Byłemu żołnierzowi piechoty morskiej udało się ewakuować 183 psy i koty z Afganistanu. Na miejscu jednak zostali pracownicy schroniska. "Dołożymy wszelkich starań, aby im pomóc" - podkreśla organizacja założona przez Paula Farthinga.
Zobacz wideo Ambasador Afganistanu dziękuje Polsce za pomoc przy ewakuacji

Były żołnierz piechoty morskiej Paul "Pen" Farthing jest założycielem organizacji charytatywnej na rzecz zwierząt Nowzad. Misja ratunkowa zwierząt nosiła kryptonim Operacja Ark. Farthing kupił dwie ciężarówki, które załadował zapasami żywności na trzy dni, na wypadek, gdyby na lotnisku zdarzyły się opóźnienia - pisał środę dziennik "The Sun". Wśród ratowanych zwierząt znajdowały się między innymi koty z ambasady brytyjskiej porzucone przez dyplomatów.

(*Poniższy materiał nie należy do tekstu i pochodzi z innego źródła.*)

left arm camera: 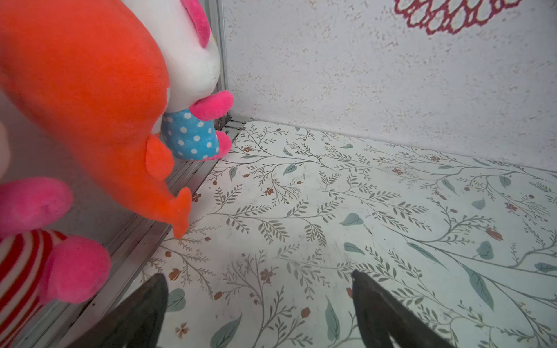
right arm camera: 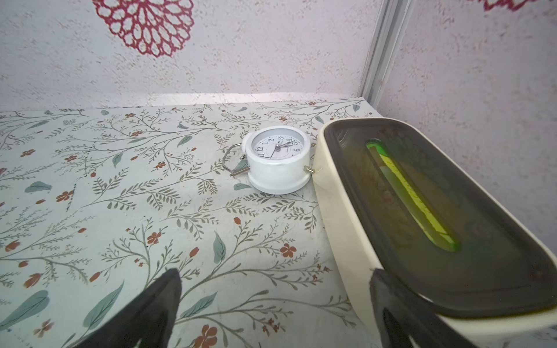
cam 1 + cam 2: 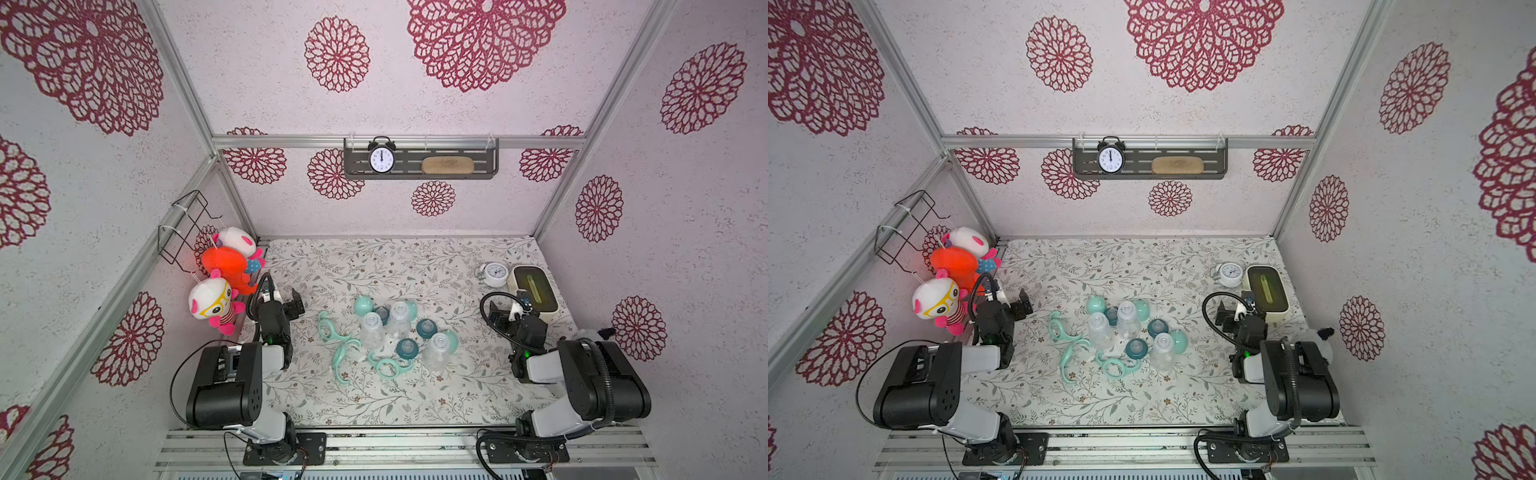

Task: Assemble the baby bottles
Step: Pick up the baby bottle from the center of the board.

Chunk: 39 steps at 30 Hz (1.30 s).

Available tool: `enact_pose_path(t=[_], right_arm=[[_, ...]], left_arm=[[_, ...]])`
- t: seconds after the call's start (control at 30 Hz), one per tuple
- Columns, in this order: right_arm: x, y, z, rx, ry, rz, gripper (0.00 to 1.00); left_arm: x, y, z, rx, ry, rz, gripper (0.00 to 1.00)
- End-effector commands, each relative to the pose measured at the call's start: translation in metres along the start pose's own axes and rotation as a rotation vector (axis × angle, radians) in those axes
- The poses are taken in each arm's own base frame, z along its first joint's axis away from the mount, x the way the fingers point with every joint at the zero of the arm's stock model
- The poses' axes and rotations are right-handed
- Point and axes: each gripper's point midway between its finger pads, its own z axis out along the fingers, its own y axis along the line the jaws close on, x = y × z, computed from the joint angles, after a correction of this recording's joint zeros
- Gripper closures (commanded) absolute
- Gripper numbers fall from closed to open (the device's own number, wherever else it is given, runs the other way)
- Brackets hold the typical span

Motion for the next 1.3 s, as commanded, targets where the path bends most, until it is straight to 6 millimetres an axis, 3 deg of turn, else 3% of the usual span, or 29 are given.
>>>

Kiedy wraz ze swoimi 25 pracownikami i ich rodzinami, 94 psami oraz 79 kotami Farthing próbował opuścić Afganistan, został zatrzymany przez talibów, mimo że sekretarz obrony Ben Wallace wydał zgodę, by przetransportować wszystkich prywatnym lotem czarterowym z Kabulu do Wielkiej Brytanii. - Około 15 facetów wyskoczyło i wycelowało w nas broń - powiedział w rozmowie z "The Sun". Były żołnierz podkreślił wówczas, że za kilka godzin zwierzęta zaczną umierać z gorąca. 

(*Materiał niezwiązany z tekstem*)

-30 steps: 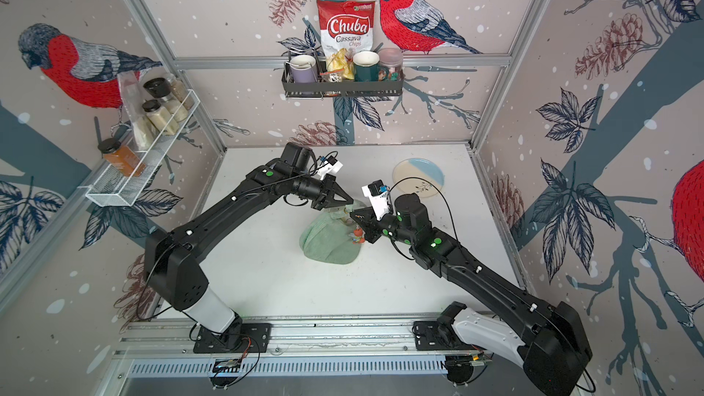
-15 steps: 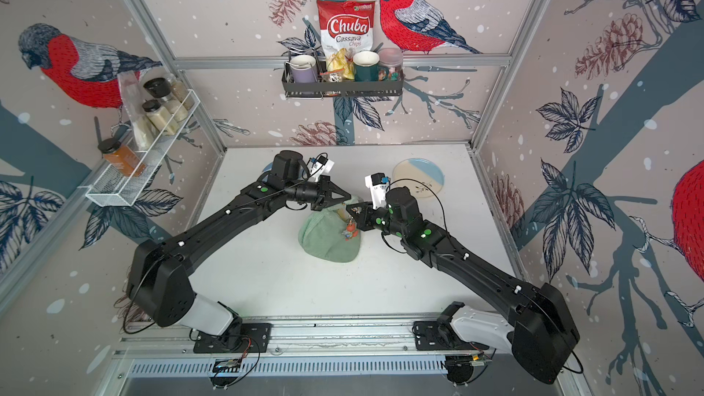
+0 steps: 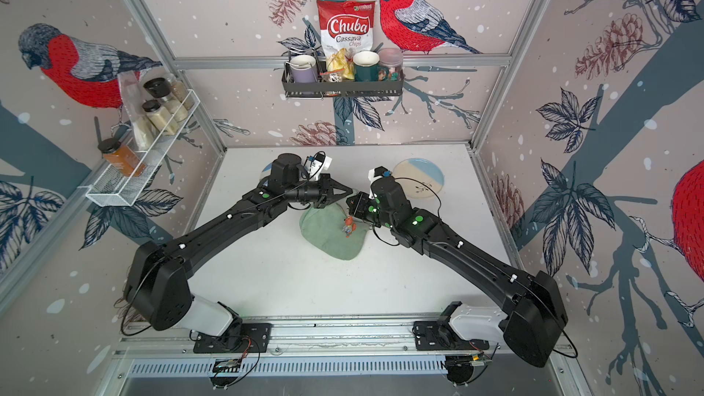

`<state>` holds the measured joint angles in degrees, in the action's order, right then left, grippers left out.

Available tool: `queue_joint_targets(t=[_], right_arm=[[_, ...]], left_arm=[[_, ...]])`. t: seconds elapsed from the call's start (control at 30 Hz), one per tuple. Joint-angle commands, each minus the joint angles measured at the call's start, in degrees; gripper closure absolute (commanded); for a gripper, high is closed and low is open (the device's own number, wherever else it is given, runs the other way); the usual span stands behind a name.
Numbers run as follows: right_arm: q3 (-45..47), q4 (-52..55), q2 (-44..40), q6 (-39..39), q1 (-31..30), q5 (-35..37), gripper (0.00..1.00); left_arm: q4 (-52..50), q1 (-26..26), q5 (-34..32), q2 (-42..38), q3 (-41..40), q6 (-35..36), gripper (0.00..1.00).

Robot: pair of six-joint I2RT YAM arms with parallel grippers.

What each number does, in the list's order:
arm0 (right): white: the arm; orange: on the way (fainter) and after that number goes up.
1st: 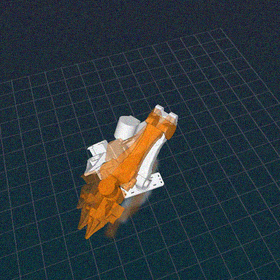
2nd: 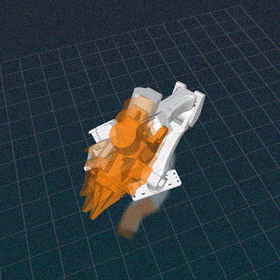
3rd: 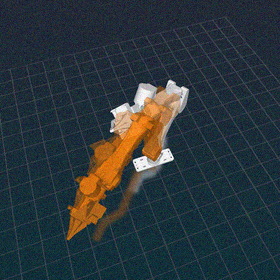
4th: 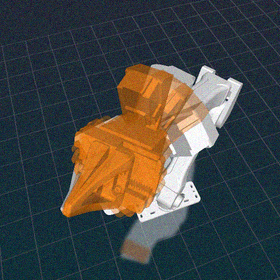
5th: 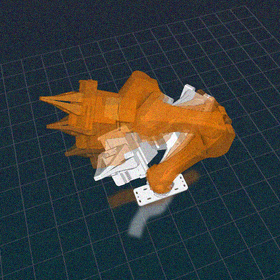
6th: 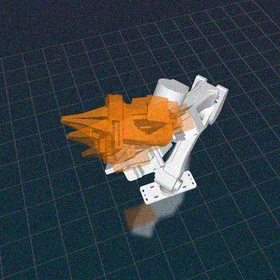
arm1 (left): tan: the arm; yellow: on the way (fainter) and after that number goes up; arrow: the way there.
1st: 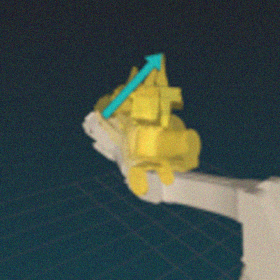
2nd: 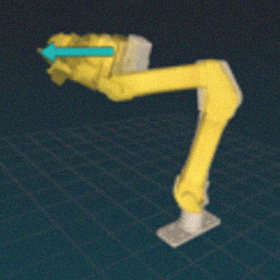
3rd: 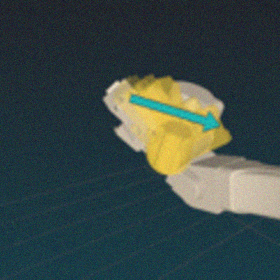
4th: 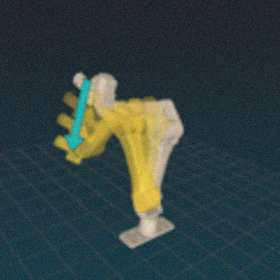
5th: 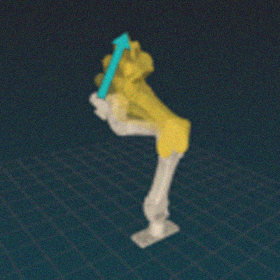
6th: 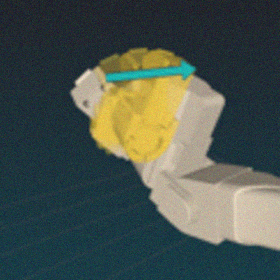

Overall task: Remove the decoration from the bag
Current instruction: Remove the decoration item from the bag.

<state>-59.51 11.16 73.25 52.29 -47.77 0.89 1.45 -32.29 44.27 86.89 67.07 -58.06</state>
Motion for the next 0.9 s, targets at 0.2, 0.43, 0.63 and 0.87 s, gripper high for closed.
queue_joint_targets(t=[0.2,0.43,0.63,0.87], right_arm=[[-3.8,4.46,3.99,3.38,-4.61,27.51,1.0],[6.17,-11.19,-1.13,2.03,2.45,12.43,1.0],[8.99,-14.14,-2.92,-0.13,5.18,6.29,1.0],[15.06,-10.2,-8.88,-4.0,9.52,-1.79,1.0]], left_arm=[[-1.96,-1.28,2.88,-0.17,1.4,0.21,1.0],[-6.6,-1.19,4.25,0.03,2.64,3.12,0.93],[-8.72,0.66,4.55,-0.89,3.73,4.59,0.96],[-8.41,7.21,1.63,-2.03,3.69,4.21,1.0]])
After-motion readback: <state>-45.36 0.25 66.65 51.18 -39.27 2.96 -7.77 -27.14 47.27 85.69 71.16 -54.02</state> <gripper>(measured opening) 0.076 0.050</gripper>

Zwierzęta zostały uratowane

W sobotę organizacja Nowzad poinformowała, że Farthing wraz ze zwierzętami opuścił Kabul i jest bezpieczny. "Jednak wciąż mamy wiele do zrobienia" - podkreślono w komunikacie. Z Afganistanu nie udało się bowiem ewakuować 24 pracowników schroniska założonego przez Brytyjczyka. "To był dla nas druzgocący cios. Obecnie bardzo ciężko pracujemy nad ich ewakuacją i nie spoczniemy, dopóki oni również nie będą bezpieczni. (...) Dołożymy wszelkich starań, aby im pomóc" - czytamy.